FIG. 1 is a plan view and a front view showing the arrangement of magnetic poles used in the method of manufacturing a magnetic disk medium according to the present invention, and FIG. 2 (A)
(B) is a front view showing a state in which an excitation coil is mounted on each magnetic pole, FIG. 3 is a plan view and front view showing a method for manufacturing a magnetic disk medium, and FIG. 4 is a flowchart showing a manufacturing process for a magnetic disk medium. Fig. 5 is a cross-sectional view showing the state of magnetic powder in the magnetic coating film, Fig. 6 is a front view showing another embodiment of the second and third magnetic poles, and Fig. 7 is a magnetic property of a conventional magnetic disk medium. It is a sectional view showing the state of magnetic powder in a coating film. In the figure, 2..., 2a..., 2b... are magnetic powders, 4 is a substrate, 5...8 are first magnetic poles, 9.10 is a second magnetic pole, and 11.12 is a first magnetic pole. 3 magnetic pole, 13 nozzle, 1
4...17 are exciting coils, and 18...20 are magnetic fluxes, respectively.
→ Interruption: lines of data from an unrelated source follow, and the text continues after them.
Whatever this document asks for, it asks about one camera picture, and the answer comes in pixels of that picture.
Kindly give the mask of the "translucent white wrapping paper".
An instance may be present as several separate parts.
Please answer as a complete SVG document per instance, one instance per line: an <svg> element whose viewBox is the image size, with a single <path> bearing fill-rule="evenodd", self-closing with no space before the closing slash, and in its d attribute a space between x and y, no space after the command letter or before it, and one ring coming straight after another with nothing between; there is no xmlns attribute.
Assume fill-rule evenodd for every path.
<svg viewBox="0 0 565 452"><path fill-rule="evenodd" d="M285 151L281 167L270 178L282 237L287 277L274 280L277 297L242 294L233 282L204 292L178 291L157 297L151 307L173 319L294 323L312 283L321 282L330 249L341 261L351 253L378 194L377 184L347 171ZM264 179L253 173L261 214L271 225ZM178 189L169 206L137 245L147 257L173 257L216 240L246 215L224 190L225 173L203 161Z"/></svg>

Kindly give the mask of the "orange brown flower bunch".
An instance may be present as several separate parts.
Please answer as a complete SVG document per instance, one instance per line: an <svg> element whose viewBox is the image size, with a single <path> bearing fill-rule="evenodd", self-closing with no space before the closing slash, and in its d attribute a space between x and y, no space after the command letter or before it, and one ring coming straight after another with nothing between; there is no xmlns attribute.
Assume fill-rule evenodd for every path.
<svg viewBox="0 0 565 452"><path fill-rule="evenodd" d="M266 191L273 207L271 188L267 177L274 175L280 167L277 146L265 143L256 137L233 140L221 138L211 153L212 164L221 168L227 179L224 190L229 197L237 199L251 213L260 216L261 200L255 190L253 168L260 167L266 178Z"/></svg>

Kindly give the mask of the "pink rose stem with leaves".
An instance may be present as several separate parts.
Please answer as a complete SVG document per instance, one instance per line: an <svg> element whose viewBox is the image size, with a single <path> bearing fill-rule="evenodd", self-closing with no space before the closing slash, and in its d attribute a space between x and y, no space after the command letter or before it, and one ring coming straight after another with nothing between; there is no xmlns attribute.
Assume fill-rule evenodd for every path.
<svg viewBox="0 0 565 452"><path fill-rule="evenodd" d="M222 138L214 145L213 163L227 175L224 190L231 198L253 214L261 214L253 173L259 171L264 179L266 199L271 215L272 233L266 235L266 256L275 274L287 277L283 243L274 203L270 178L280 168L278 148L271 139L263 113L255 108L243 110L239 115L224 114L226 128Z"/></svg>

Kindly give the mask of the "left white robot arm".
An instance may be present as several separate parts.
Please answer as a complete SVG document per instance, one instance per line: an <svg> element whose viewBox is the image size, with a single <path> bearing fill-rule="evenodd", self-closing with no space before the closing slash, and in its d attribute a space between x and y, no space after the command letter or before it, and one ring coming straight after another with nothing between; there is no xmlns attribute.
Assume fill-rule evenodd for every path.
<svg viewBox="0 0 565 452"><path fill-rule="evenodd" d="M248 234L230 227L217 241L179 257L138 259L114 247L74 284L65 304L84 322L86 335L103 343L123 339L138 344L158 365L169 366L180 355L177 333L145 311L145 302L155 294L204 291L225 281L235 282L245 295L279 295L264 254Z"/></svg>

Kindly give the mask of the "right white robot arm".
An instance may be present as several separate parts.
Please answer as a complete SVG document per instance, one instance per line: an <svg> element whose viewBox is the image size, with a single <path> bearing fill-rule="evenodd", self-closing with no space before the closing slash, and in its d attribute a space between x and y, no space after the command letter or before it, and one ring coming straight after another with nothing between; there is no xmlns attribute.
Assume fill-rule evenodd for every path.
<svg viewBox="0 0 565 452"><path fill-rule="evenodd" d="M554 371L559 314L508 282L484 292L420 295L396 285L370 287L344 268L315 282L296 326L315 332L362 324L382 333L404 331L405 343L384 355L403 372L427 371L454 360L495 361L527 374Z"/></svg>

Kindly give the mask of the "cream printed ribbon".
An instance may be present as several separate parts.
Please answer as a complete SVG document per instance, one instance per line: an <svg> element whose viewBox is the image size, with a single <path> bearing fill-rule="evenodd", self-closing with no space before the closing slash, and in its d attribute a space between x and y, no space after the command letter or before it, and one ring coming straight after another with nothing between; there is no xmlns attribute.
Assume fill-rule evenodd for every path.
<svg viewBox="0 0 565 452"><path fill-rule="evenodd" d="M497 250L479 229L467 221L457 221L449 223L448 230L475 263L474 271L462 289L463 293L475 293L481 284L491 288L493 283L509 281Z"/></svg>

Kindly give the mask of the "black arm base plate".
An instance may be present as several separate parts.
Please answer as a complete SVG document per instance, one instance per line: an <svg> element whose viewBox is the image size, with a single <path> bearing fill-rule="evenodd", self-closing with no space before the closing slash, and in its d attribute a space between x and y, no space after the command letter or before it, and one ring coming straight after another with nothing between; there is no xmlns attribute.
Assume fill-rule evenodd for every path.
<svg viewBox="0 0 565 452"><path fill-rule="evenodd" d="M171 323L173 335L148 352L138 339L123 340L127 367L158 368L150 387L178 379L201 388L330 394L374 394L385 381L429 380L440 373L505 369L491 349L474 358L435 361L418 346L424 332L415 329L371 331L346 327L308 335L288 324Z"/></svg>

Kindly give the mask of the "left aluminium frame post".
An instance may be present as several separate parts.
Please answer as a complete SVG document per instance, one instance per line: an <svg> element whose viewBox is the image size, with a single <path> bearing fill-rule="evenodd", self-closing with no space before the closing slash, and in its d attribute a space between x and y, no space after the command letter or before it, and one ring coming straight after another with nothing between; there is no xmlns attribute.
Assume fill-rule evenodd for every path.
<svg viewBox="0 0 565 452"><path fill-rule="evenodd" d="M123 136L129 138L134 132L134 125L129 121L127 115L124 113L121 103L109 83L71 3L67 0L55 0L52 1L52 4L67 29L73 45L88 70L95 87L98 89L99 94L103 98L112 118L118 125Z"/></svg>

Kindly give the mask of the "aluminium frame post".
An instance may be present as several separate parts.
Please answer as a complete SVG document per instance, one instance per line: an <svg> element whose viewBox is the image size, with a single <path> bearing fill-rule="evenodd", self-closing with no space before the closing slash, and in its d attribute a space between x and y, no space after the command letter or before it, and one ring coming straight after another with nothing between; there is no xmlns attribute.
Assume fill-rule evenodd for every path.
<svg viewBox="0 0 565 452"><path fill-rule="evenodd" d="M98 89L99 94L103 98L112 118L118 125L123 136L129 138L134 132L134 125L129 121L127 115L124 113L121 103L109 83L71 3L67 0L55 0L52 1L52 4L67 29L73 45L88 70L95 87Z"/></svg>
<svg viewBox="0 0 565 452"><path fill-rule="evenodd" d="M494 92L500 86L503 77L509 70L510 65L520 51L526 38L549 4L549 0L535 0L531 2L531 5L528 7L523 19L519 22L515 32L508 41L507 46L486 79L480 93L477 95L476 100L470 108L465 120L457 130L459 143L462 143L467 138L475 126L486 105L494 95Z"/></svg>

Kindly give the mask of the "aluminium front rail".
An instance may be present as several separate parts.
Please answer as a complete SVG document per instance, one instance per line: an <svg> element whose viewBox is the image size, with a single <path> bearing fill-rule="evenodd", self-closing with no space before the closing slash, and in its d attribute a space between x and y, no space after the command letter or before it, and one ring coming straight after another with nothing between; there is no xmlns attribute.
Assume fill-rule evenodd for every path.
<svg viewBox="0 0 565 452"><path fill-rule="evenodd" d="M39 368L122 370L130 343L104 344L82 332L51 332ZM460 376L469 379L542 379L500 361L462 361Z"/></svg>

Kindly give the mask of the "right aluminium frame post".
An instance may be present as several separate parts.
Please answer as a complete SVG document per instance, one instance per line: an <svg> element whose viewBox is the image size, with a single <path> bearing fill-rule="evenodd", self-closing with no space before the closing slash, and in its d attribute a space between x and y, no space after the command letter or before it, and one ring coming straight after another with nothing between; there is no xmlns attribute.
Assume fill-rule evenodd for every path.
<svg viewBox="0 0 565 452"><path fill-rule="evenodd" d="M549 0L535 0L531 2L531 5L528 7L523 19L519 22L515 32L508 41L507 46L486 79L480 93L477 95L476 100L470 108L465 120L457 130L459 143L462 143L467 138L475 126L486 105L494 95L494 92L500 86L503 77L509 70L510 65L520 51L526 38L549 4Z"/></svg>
Applicant: Fujitsu Ltd. Agent: Minoru Aoyagi

Claims (1)

[Claims] A method for manufacturing a magnetic disk medium, comprising applying a magnetic paint made by kneading magnetic powder and a synthetic resin as a binder to a non-magnetic circular substrate to form a magnetic coating film on the surface of the substrate. , N and S pairs of magnetic poles are arranged on each surface of the substrate with a slight gap between them, and the N and S poles are parallel to each other, and the gap between the N and S poles is parallel to the substrate surface. These magnetic poles apply a horizontal magnetic field to the magnetic coating while applying the magnetic coating to the substrate.
After the magnetic coating film has dried somewhat, in addition to applying the above-mentioned horizontal magnetic field, a magnetic pole in the form of a two-part magnetic pole that is shaped to sandwich the remaining surface of the substrate is moved toward the substrate side, and the substrate is placed between the magnetic poles. A method of manufacturing a magnetic disk medium, which comprises applying a horizontal or perpendicular magnetic field to the remaining surface of the substrate while the substrates are being sandwiched.